The BAIA has a full agenda for tomorrow night, with two candidates for mayor, Charlotte Golar Richie and Mike Ross making their pitch, as well city council at-large hopeful Doug Wohn, along with an array of zoning and licensing issues. Among them: building a single-family home at 53 Gerrish Street; Domino’s request to allow deliveries until 3AM at their location on Washington Street near Lake Street; and an update on the development proposal for the former Circle Cinema site in Cleveland Circle. More detail here, stop by 326 Washington Street at 7PM tomorrow, meetings are open to everyone.
The Charlesview Residences, which were built to replace the Charlesview Apartments development that Harvard purchased and plans to demolish, which in turn were built to replace the Barry’s Corner neighborhood that was flattened by an urban renewal scheme, will have its ribbon cutting ceremony tomorrow at 12 noon at 400 Western Avenue.
Rob Consalvo, candidate for mayor, and Michelle Wu, candidate for at-large city council, will be speaking at the BAIA meeting this Thursday, May 2. Also on the agenda is a proposal for building two 3-family townhouses at 165 Everett Street and a request by Dunkin’ Donuts the closing hours at their 1955 Beacon Street, Cleveland Circle location. The meeting will be at 326 Washington Street, starting at 7PM.
A fire this morning at 87 Linden Street in Allston has left one person dead and 15 people injured. Six of the injured were firefighters, the others were residents of the house. The BFD arrived at the location at about 6:35AM.
City records list the owner as Anna Belakurova of the same address. Since she does not take the residential exemption, it is doubtful she lives there.
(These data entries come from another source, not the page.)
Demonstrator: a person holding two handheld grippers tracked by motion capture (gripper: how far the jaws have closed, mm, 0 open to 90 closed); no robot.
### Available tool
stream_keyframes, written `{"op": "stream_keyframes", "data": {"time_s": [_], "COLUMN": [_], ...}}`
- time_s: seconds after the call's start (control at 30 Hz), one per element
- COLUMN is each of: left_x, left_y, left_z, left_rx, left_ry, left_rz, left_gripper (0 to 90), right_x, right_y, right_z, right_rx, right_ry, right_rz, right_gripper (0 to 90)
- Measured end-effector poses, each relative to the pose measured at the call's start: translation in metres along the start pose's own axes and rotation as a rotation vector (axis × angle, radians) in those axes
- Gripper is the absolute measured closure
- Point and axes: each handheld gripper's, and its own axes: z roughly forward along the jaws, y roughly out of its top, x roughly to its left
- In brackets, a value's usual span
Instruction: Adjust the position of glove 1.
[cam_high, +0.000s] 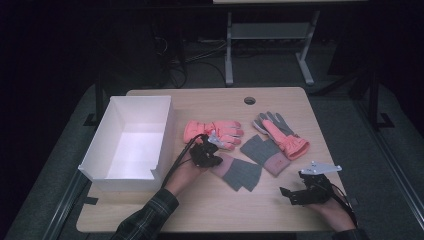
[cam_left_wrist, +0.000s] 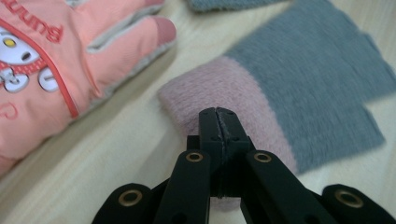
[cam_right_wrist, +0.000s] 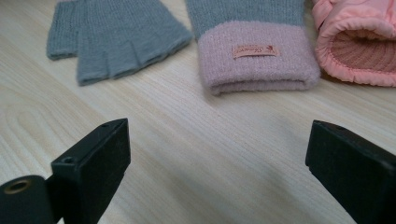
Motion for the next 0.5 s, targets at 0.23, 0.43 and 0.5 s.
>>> {"op": "stream_keyframes", "data": {"time_s": [0.23,0.43,0.5], "left_x": [-0.005,0.001,0.003], "left_y": [-0.002,0.020,0.022], "left_z": [-0.007,-0.001,0.001], "left_rx": [0.005,-0.025,-0.024], "left_ry": [-0.020,-0.017,-0.016], "left_rz": [0.013,0.014,0.013], "left_gripper": [89.7,89.7,89.7], "right_x": [-0.001,-0.001,0.000], "right_y": [0.000,0.000,-0.001], "right_z": [-0.001,0.000,0.000], "right_rx": [-0.004,-0.001,0.000], "right_ry": [-0.002,-0.001,0.000], "right_rz": [-0.001,-0.003,-0.002], "right_gripper": [6.3,6.3,6.3]}}
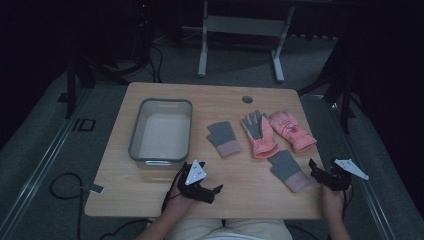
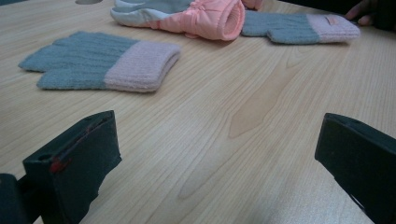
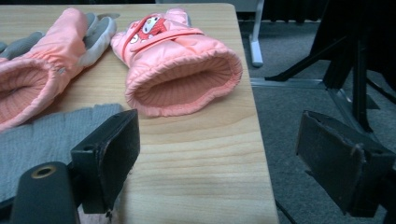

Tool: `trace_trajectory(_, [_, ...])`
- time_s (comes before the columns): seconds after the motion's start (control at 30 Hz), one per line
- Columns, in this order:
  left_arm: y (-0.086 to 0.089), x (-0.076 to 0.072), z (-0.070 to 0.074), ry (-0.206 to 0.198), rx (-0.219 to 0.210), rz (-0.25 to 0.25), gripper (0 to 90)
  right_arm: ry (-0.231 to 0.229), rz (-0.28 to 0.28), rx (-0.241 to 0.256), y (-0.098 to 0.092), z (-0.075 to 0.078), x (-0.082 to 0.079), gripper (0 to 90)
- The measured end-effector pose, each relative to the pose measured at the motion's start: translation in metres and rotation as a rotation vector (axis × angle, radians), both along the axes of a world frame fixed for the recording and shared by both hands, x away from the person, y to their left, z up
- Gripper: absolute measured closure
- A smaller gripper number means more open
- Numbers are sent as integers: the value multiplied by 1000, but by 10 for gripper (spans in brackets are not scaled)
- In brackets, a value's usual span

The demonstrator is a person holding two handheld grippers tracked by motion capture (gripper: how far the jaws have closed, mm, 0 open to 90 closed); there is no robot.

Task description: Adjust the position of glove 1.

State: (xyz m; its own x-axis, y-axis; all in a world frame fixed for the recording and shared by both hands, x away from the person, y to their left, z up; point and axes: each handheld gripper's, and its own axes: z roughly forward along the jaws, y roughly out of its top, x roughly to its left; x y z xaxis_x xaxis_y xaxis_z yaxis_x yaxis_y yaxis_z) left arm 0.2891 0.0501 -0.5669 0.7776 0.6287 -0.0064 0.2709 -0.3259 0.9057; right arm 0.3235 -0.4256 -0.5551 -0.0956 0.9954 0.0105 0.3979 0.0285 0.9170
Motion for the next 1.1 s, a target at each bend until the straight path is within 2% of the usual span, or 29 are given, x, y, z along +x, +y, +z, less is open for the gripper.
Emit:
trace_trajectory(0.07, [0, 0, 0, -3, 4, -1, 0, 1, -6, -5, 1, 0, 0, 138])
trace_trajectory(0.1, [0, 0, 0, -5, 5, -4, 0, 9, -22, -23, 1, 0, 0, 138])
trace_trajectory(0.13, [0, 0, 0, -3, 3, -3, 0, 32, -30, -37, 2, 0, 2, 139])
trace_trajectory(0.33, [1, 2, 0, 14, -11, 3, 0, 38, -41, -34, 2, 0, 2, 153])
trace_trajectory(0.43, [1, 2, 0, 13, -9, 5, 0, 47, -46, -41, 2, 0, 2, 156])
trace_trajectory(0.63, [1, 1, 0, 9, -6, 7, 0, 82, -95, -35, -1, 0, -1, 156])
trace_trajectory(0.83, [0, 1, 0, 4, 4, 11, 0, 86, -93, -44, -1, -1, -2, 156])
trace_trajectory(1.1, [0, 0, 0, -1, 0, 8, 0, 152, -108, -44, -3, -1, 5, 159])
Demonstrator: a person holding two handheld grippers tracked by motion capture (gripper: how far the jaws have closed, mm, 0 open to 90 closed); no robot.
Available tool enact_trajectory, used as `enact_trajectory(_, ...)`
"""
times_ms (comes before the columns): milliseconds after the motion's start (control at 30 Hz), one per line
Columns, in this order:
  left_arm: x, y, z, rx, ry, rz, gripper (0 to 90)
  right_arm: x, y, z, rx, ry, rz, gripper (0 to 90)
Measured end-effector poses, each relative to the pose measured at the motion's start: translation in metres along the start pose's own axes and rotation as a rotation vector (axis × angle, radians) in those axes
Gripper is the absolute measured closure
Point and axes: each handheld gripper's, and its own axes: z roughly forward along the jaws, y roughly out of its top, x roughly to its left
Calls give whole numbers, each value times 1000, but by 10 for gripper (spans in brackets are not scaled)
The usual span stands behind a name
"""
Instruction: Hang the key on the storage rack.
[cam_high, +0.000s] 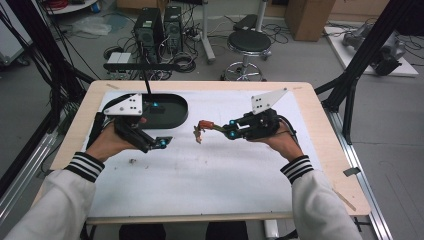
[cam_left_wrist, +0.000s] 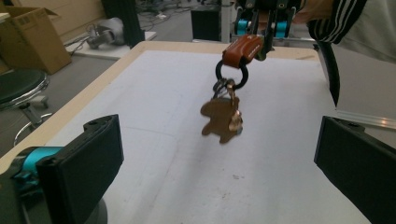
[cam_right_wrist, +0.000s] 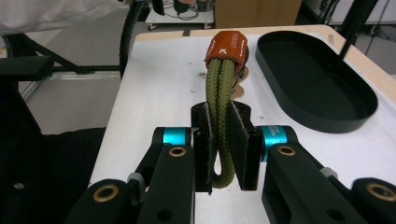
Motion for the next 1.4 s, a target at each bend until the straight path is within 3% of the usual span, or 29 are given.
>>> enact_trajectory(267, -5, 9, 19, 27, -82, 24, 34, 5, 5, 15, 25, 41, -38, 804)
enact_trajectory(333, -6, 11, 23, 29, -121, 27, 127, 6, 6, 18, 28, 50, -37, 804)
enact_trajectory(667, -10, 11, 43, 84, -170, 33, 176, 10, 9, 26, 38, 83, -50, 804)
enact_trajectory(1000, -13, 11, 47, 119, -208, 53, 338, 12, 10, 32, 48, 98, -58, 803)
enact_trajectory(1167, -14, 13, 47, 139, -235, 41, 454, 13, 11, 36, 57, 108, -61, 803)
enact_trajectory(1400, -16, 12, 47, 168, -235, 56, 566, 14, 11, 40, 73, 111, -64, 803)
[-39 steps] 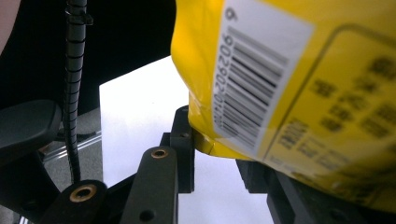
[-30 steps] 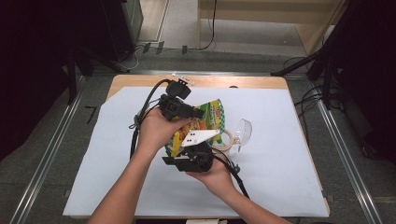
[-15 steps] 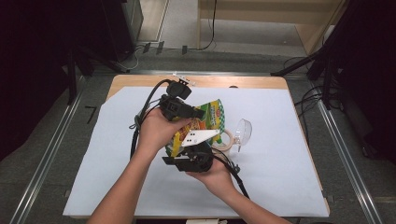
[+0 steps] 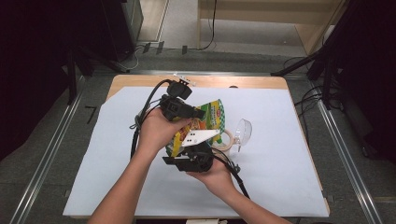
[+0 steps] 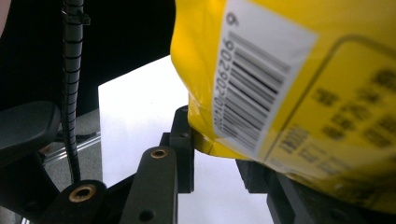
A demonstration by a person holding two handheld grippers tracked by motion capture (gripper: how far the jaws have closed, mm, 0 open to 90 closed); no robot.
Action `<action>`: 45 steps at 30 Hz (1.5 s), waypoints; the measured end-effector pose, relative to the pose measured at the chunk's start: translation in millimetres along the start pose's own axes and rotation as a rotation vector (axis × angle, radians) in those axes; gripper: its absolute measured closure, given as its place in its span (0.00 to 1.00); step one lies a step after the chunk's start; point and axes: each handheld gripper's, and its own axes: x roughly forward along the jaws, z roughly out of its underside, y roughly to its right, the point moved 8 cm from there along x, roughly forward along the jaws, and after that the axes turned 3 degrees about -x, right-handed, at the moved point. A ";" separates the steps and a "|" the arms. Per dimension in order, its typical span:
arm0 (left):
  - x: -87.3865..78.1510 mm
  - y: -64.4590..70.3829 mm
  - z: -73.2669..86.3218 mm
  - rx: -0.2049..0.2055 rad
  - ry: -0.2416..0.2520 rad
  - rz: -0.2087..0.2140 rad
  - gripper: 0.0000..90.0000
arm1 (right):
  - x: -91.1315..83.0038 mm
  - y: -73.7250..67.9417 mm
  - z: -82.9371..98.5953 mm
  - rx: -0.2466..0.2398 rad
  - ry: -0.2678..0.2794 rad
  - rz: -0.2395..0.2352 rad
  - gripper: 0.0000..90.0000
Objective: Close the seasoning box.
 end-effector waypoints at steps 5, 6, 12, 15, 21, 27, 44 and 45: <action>-1.4 0.7 -0.1 0.004 0.004 -0.002 0.94 | -0.5 -1.1 -0.7 -0.007 0.007 -0.003 0.80; -1.6 0.6 0.1 0.004 0.003 -0.001 0.94 | -0.5 -1.3 -0.8 -0.008 0.008 -0.002 0.80; -2.3 0.3 0.7 0.001 0.007 -0.006 0.94 | 0.8 -1.3 -0.7 -0.008 0.005 -0.002 0.80; -2.8 0.0 0.9 -0.001 0.011 -0.006 0.94 | 1.3 -1.1 -1.0 -0.011 0.004 -0.004 0.80; -4.7 -1.0 2.0 -0.003 0.014 -0.009 0.94 | 2.3 -2.3 -1.6 -0.015 0.005 -0.010 0.80; -6.1 -1.6 3.0 -0.005 0.014 -0.013 0.94 | 3.1 -3.2 -2.1 -0.021 0.005 -0.013 0.80; -10.1 -4.9 5.5 -0.010 0.025 -0.019 0.94 | 6.3 -5.0 -3.3 -0.031 -0.002 -0.026 0.80; -10.4 -4.8 5.5 -0.012 0.027 -0.019 0.94 | 6.4 -5.1 -3.5 -0.030 -0.002 -0.026 0.80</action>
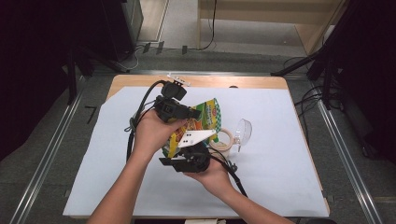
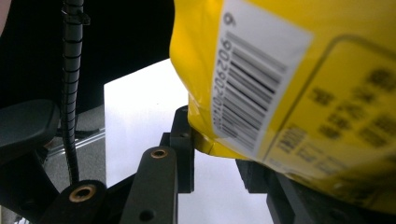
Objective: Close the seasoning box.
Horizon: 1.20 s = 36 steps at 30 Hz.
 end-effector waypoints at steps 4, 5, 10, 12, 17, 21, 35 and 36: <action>-1.2 -0.5 0.3 -0.003 0.005 -0.004 0.94 | 0.6 -0.2 -0.4 -0.002 -0.003 -0.001 0.80; -1.6 -0.6 0.4 -0.003 0.005 -0.003 0.94 | 0.8 -0.4 -0.6 -0.002 -0.003 -0.002 0.80; -3.1 -1.0 0.4 -0.004 0.007 -0.007 0.94 | 1.3 -0.9 -1.7 -0.007 -0.001 -0.005 0.80; -3.3 -0.8 0.0 -0.006 0.007 -0.008 0.94 | 1.3 -0.7 -2.2 -0.008 -0.001 -0.005 0.80; -3.2 1.1 -1.6 -0.001 0.005 -0.009 0.94 | 0.7 -0.3 -3.5 -0.005 0.001 -0.006 0.80; -2.2 3.8 -2.2 0.001 0.001 -0.002 0.94 | 0.8 1.2 -3.1 -0.002 -0.001 -0.003 0.80; -1.6 10.3 -3.1 0.007 -0.007 0.002 0.95 | 0.0 3.0 -2.3 -0.007 0.006 0.007 0.81; -1.5 10.9 -3.1 0.011 -0.010 0.003 0.95 | -0.1 3.2 -2.1 -0.008 0.005 0.007 0.81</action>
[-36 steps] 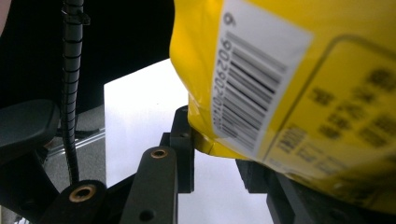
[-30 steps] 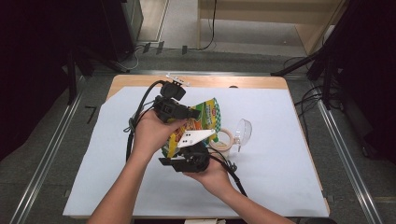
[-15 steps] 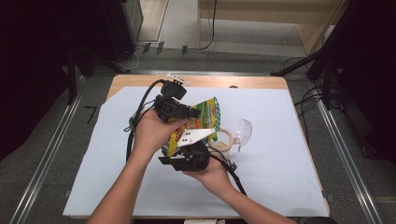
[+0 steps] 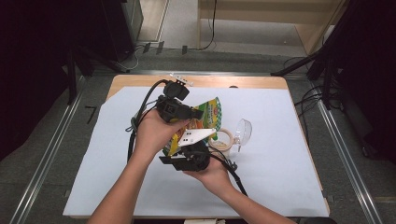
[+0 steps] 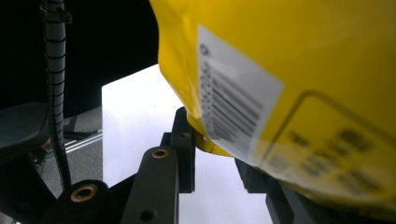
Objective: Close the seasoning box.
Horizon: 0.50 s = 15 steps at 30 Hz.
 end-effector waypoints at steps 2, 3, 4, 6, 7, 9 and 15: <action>0.6 1.0 -0.4 0.000 0.001 0.005 0.95 | -0.2 0.3 0.4 0.002 0.001 0.001 0.81; 0.9 1.2 -0.6 -0.002 0.000 0.008 0.95 | -0.3 0.9 0.6 0.002 0.001 0.003 0.81; 1.5 1.0 -0.8 -0.010 -0.003 0.009 0.95 | -0.5 1.3 0.9 0.002 0.001 0.005 0.81; 2.2 0.7 -1.5 -0.015 -0.004 0.014 0.95 | -1.1 1.8 1.2 0.005 0.000 0.007 0.81; 2.3 0.5 -1.7 -0.016 -0.005 0.014 0.95 | -1.7 1.4 1.2 0.008 0.000 0.006 0.81; 3.1 0.9 -1.9 -0.013 -0.008 0.013 0.95 | -2.5 0.9 1.0 0.008 0.001 0.006 0.81; 5.1 3.2 -2.4 -0.012 -0.015 0.021 0.95 | -2.8 2.4 2.3 0.012 0.003 0.012 0.81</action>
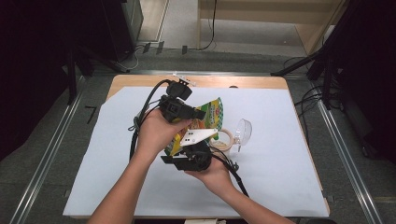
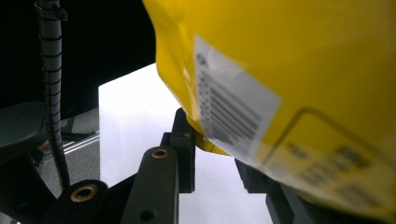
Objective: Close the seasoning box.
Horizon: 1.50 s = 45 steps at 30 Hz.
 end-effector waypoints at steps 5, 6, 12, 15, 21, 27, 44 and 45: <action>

The property is taxed as a two-family with an assessed value of $615,500. She purchased the property in January 2002 for $690,000. At the time she listed her address as 34 Westgate Road in West Roxbury.
January 2012 there was a fire across the street at 84 Linden that left a student with a brain injury when he escaped by jumping out a window.
Despite the overwrought adoration – “the talk of Boston” and “bold” and “stylish” – accorded to a plan to put an ugly building that disregarded recently redesigned zoning – the bromance is over. Today the proposal was abruptly yanked from the Board of Appeals agenda, despite the BRA’s previous approval. Seems the developer doesn’t have title to the property, or even a current agreement that will allow him to purchase, depending on approval.